TASK TO COMPLETE:
From the data that follows, print exactly the lines starting at the one containing "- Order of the" and ending at the one containing "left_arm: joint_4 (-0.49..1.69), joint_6"; include both of them and nothing more.

###

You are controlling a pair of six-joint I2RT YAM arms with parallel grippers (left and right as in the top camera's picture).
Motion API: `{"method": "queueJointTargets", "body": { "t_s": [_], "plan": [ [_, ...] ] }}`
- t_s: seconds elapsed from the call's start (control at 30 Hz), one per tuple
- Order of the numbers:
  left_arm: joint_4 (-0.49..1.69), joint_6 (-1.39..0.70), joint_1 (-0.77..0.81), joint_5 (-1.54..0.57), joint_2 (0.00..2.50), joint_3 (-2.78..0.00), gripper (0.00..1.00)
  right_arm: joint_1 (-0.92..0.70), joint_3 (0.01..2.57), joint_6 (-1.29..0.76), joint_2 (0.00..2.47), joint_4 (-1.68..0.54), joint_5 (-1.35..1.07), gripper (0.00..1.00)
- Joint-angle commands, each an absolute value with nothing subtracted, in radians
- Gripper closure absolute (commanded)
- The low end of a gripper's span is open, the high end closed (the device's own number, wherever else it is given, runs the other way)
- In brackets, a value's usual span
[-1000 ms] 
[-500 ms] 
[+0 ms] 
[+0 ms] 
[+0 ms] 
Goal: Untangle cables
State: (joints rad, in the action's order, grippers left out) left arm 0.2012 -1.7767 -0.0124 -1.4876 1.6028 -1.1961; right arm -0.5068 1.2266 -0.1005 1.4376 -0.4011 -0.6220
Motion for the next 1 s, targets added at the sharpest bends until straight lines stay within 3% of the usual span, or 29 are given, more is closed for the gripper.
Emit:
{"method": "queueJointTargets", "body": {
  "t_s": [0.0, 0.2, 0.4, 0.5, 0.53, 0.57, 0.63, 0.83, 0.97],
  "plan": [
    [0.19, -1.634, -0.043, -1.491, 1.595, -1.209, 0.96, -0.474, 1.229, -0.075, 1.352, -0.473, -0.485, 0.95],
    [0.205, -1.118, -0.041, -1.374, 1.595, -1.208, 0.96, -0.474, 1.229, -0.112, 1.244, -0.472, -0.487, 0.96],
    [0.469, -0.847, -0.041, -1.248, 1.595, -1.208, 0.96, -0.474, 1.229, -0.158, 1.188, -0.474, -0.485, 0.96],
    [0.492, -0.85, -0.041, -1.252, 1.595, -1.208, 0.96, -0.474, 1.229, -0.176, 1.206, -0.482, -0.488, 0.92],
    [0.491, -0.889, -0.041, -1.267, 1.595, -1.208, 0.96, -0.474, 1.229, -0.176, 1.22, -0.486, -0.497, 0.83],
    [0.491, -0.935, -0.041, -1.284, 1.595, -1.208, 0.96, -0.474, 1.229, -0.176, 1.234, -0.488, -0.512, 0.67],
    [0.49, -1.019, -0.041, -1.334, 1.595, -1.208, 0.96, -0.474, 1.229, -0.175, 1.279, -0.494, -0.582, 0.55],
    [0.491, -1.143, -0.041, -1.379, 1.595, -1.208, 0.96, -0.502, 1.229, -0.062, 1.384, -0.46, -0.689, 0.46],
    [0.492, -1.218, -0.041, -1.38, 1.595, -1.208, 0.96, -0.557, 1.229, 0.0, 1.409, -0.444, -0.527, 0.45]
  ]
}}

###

EXPECTED OUTPUT:
- Order of the numbers:
  left_arm: joint_4 (-0.49..1.69), joint_6 (-1.39..0.70), joint_1 (-0.77..0.81), joint_5 (-1.54..0.57), joint_2 (0.00..2.50), joint_3 (-2.78..0.00), gripper (0.00..1.00)

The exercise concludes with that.